Thematic ETFs will generally only hold a small subset of stocks “often highly correlated with each other because they are in the same industry", Mr Mould says.

"Performance can, therefore, be volatile and divergent from the market at large. Rather like an active fund but without a manager at the helm, and often with less diversification."

They are likely to have higher annual investment charges than standard funds, because of the specialist nature and the greater cost involved in stock selection.

Whatever morals they may espouse, these ETF managers are still trying to sell you something, Mr Mould adds.

“Believing something or wanting it to be true is powerful, but it matters not a jot to share prices.”

For those who are keen, Vijay Valecha, chief investment officer at Century Financial, casts his eye over three ETFs that are making a pitch for people’s principles.

US Vegan Climate ETF

This $66 million fund has annual charges of 0.6 per cent a year and has generated “sturdy” returns of 11.91 per cent a year over the past three years. Year to date, it has climbed 6.54 per cent and the 12-month dividend yield is 0.78 per cent.

“This ETF offers similar growth rates to that of the S&P 500. Its top holdings include S&P 500 companies like Nvidia, Visa and Mastercard and may benefit as the vegan market is expected to grow by 20 per cent a year until 2026, so there’s an opportunity for those happy to take on the risk,” he says.

VegTech Plant-Based Innovation & Climate ETF (EATV)

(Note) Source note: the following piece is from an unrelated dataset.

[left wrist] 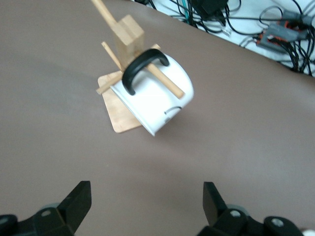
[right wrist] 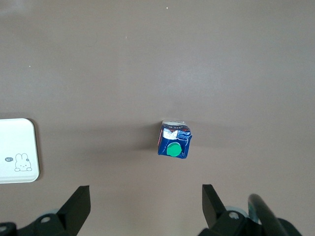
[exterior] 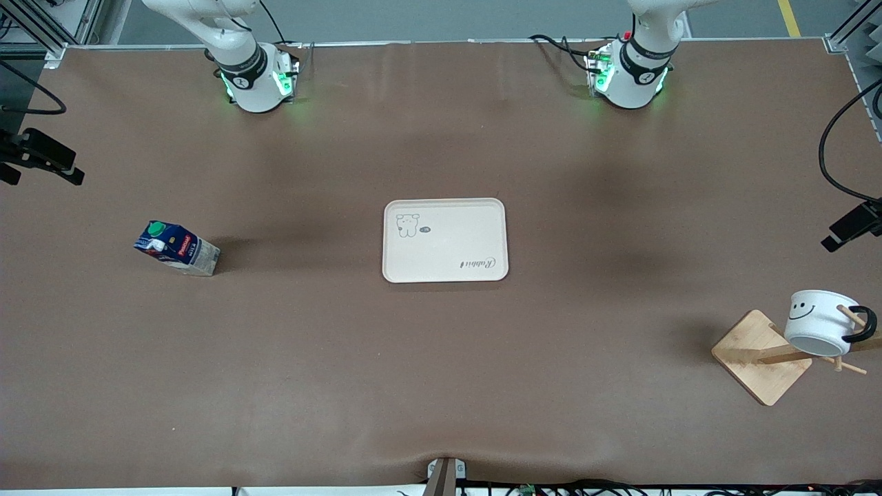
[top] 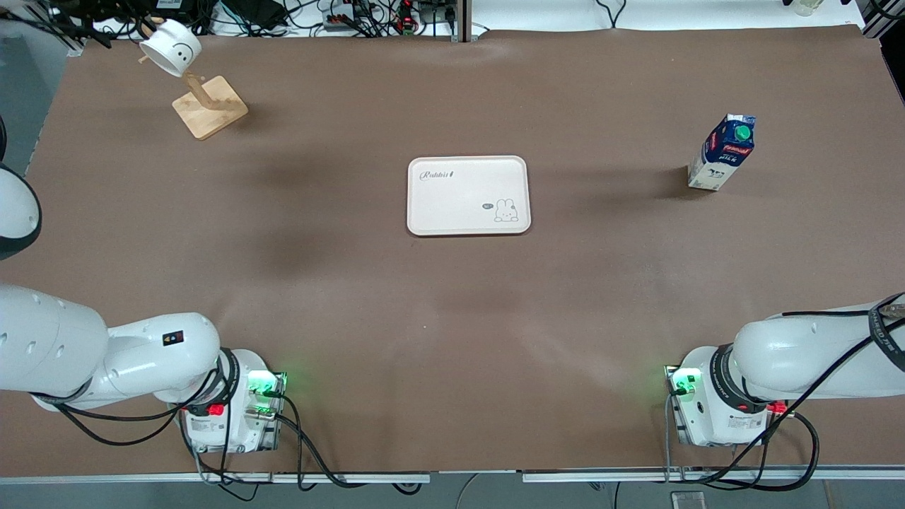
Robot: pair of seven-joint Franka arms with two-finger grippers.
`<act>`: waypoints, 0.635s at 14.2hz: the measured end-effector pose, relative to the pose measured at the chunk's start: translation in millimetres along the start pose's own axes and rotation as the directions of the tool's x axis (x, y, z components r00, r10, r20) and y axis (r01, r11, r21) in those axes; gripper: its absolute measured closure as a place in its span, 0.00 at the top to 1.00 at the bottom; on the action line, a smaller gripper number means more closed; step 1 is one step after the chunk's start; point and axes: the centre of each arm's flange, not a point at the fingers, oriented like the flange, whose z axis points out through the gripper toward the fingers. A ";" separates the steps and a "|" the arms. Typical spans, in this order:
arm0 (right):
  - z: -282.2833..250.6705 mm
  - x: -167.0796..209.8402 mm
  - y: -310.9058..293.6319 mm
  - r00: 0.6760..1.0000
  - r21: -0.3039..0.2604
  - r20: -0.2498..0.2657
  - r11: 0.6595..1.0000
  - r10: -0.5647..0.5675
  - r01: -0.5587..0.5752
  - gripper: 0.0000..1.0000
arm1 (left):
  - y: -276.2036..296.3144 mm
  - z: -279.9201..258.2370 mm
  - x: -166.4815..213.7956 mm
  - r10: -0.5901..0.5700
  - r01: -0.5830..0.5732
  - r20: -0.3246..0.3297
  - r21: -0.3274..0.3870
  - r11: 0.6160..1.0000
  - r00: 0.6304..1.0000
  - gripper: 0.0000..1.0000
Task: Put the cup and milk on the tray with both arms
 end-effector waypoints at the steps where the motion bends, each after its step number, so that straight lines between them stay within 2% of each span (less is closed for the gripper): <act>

This actively managed $5 million ETF has an expense ratio of 0.75 per cent a year and is up 5.49 per cent in 2023. It yields 1.89 per cent.

“While two thirds of its holdings are in the US, EATV also has geographical exposure to countries including Ireland, Norway, Israel, Japan and Hong Kong.”

iShares MSCI USA Islamic UCITS ETF (ISDU)

This Sharia-compliant $158 million ETF was incorporated in Ireland and aims to track the performance of the MSCI USA Islamic Index.

“Its expense ratio is just 0.3 per cent as it is passively managed. Over the last three years, ISDU has generated solid returns of 14.74 per cent a year, and is up 7.46 per cent so far this year. It yields 1.42 per cent and top holdings include big US names Microsoft, Exxon Mobil, Tesla and Chevron.”